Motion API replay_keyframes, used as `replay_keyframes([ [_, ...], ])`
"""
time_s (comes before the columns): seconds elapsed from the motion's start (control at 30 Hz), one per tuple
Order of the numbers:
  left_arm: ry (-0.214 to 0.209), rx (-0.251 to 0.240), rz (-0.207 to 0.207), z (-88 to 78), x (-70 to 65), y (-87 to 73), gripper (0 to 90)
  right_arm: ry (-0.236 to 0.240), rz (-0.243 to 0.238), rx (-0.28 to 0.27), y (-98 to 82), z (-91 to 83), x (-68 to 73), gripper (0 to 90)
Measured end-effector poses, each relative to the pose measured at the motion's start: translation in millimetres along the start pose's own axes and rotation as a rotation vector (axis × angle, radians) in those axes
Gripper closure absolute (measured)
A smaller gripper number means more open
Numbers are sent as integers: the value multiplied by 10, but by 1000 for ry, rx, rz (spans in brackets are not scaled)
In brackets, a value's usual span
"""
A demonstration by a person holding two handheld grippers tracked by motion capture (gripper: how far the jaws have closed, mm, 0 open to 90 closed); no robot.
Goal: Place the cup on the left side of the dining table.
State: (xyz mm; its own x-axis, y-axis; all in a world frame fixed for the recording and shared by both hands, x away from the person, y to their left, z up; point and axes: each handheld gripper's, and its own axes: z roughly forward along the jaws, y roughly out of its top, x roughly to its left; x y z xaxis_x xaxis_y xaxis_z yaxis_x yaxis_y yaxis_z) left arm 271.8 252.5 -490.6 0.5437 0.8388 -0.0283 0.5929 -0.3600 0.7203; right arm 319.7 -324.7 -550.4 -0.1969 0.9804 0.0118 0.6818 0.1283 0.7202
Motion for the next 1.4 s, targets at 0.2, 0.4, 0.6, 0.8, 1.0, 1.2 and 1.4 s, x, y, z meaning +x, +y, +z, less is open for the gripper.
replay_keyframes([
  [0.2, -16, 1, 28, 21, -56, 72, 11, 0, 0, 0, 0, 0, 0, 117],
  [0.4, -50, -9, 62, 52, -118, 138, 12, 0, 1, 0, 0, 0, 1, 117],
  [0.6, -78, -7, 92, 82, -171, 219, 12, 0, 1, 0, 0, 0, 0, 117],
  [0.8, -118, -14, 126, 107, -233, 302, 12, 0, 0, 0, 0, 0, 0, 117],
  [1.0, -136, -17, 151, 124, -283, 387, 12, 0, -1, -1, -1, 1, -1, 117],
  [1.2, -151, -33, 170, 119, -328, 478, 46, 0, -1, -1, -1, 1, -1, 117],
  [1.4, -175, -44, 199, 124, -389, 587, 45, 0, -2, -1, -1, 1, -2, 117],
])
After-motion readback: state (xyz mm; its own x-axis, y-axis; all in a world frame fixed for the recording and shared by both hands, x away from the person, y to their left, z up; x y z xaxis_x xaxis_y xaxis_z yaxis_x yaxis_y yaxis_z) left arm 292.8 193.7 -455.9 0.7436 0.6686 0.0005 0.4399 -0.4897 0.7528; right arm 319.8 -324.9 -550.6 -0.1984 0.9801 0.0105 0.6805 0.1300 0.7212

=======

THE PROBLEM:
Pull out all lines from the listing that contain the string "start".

OUTPUT FOR THIS TASK:
time_s (comes before the columns): seconds elapsed from the motion's start (control at 30 Hz), one per tuple
Measured end-effector poses, each relative to the pose measured at the motion's start: translation in millimetres along the start pose's own axes and rotation as a rotation vector (axis × angle, radians) in those axes

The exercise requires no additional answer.